TaxPersonal TaxPre-election tax war hots up

Pre-election tax war hots up

The pre-election tax war is hotting up as the Tory's major pledges, including the reintroduction of a transferable tax allowance for married couples with under 11, come under increasing attack by government ministers.

The Tories have made it plain their tax strategy is a key part of their election campaign after pledging to take many pensioners out of savings tax, to make the widowed mothers and widowed parents allowance tax free, and to improve The Children’s Tax Credit.

Labour has countered by dismissing the changes as ‘unfunded, unprincipled and unbelievable’.

Chancellor Gordon Brown is standing firm on his position of refusing to bring in big tax cuts before the next general election saying it would risk economic stability.

Instead targeted tax cuts will concentrate on the poor, hard working families, and children in poverty.

He has hinted at increases in the child tax credit and the working family tax credit which employers claim is making them do the work of the tax benefit system.

The changes to the child tax credit, due to come in effect April 2001, put forward by the Tories for a family with one child under 5 would gain Pounds 200 a year or nearly Pounds 4 a week.
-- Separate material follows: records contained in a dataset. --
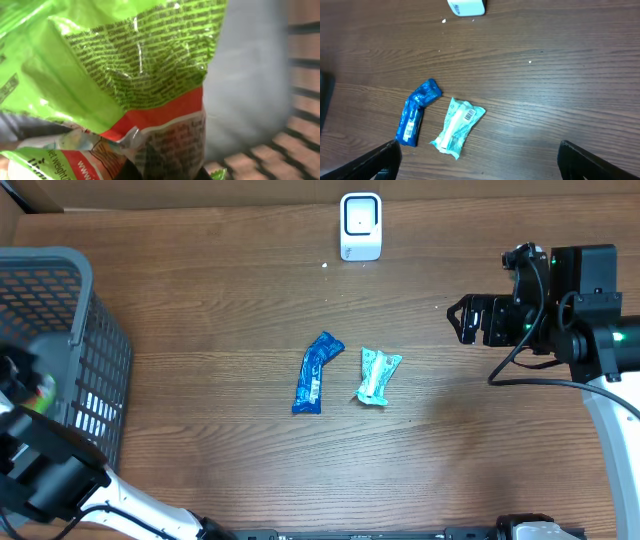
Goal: Scan the item barcode
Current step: 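Reach into the basket and grasp the green snack bag with left gripper, then place the green snack bag left of the blue bar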
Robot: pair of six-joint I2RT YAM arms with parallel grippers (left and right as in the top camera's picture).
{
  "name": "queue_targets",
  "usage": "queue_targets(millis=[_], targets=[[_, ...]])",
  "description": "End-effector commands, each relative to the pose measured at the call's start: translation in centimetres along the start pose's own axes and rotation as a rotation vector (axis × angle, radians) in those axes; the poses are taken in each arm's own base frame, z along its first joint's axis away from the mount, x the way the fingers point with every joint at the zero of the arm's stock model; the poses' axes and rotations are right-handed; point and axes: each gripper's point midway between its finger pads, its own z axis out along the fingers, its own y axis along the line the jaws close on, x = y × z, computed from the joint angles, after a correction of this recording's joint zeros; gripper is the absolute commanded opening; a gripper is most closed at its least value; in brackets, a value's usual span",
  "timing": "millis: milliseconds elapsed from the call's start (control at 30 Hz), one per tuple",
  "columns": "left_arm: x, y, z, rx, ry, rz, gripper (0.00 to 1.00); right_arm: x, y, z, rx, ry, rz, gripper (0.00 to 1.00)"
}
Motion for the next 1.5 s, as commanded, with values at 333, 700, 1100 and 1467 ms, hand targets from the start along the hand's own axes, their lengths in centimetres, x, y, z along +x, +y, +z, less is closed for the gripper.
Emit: queue_targets(millis=[333, 700, 1100, 1467], targets=[[13.2, -15.6, -28.6, 0.560, -0.448, 0.693, 0.04, -0.7, 0.2, -0.5, -0.007, -0.024, -0.007, 1.00], [30.0, -20.5, -12.5, 0.137, 0.034, 1.090, 0.04, -0.7, 0.2, -0.5, -0.007, -0.025, -0.007, 1.00], [38.3, -19.7, 3.5, -0.032, 0.198, 1.139, 0.80, -0.7, 0.2, -0.5, -0.007, -0.024, -0.007, 1.00], [29.7, -23.9, -11.4, 0.120, -0.061, 1.037, 1.00, -0.7, 0.2, -0.5, -0.006, -0.023, -0.007, 1.00]])
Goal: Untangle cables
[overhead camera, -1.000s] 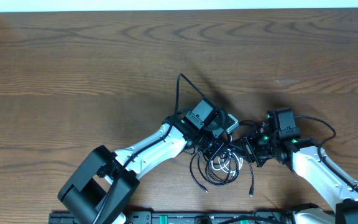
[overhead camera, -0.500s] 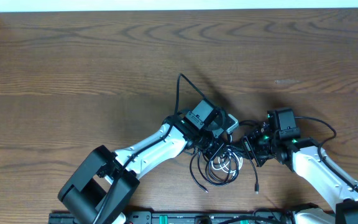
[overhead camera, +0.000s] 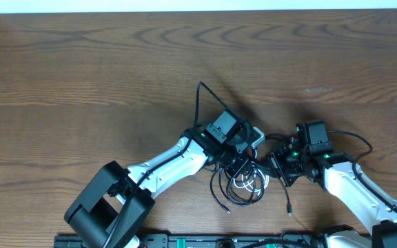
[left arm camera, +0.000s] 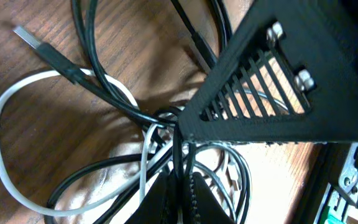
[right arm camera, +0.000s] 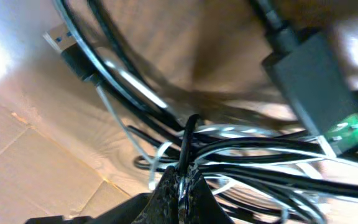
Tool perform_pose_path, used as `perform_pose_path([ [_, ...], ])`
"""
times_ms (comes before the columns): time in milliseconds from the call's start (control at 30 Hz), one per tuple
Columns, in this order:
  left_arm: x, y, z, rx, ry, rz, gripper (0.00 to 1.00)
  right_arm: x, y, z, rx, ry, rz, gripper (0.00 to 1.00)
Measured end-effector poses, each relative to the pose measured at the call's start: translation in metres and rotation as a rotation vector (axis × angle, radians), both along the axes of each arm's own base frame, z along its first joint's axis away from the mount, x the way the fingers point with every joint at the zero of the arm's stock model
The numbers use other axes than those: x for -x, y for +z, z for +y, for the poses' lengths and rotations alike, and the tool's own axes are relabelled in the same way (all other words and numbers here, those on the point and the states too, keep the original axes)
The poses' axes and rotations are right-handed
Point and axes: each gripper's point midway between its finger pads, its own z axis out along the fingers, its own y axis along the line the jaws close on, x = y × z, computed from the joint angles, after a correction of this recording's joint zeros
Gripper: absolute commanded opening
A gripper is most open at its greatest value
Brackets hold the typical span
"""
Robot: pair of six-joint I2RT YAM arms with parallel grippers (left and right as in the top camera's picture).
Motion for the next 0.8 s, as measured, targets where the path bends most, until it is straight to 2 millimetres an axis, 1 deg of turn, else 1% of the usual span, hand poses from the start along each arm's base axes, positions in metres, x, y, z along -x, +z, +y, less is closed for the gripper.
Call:
perform_pose_path([
  [67,0.0,0.0,-0.001,0.004,-0.002,0.0,0.07,0.004,-0.003,-0.002,0.016,0.011,0.009,0.01],
  [367,-0.005,0.003,-0.003,0.025,0.01,-0.008,0.07,0.007,-0.011,-0.012,0.095,0.065,-0.024,0.01],
  [433,-0.01,0.004,0.001,0.028,0.039,0.007,0.07,0.009,-0.014,-0.017,0.123,0.064,-0.018,0.01],
  [533,-0.026,0.01,0.01,0.04,0.107,0.014,0.07,0.01,-0.017,-0.021,0.155,0.064,-0.019,0.01],
  [633,-0.046,0.034,0.023,0.081,0.184,-0.023,0.07,0.011,-0.02,-0.027,0.191,0.063,-0.017,0.01],
  [667,-0.052,0.045,0.027,0.101,0.204,-0.043,0.08,0.01,-0.021,-0.028,0.198,0.062,-0.019,0.01],
  [733,-0.058,0.067,0.031,0.139,0.229,-0.086,0.08,0.01,-0.022,-0.03,0.211,0.06,-0.021,0.01],
  [800,-0.059,0.089,0.033,0.18,0.238,-0.132,0.07,0.009,-0.023,-0.032,0.222,0.058,-0.022,0.01],
])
But the high point of the announcement by Tory leader William Hague and shadow chancellor Michael Portillo is a tax cut of Pounds 1,000 for a married couple if one of them stays at home to look after a young child or disabled or elderly relative.

The move would allow a woman who doesn’t work with a child under 11 to transfer her entire personal allowance of £4535 to her husband who is a basic taxpayer to an allowance of Pounds 9970. Higher rate taxpayers would gain less Pounds 660 on a man of around Pounds 60,000.

Chief secretary to the treasury Andrew Smith ridiculed Tory claims that Pounds 8bn savings in government spending can pay for their tax cut policies.

Smith said most married couples will gain nothing from the Tory changes because it excluded thousands without children, those with children over 11, and where both parents were in work not to mention lone mothers struggling to bring up children on their own. But Mr Hague said it did help those married couples when they needed help with the most ‘realistic’ costs.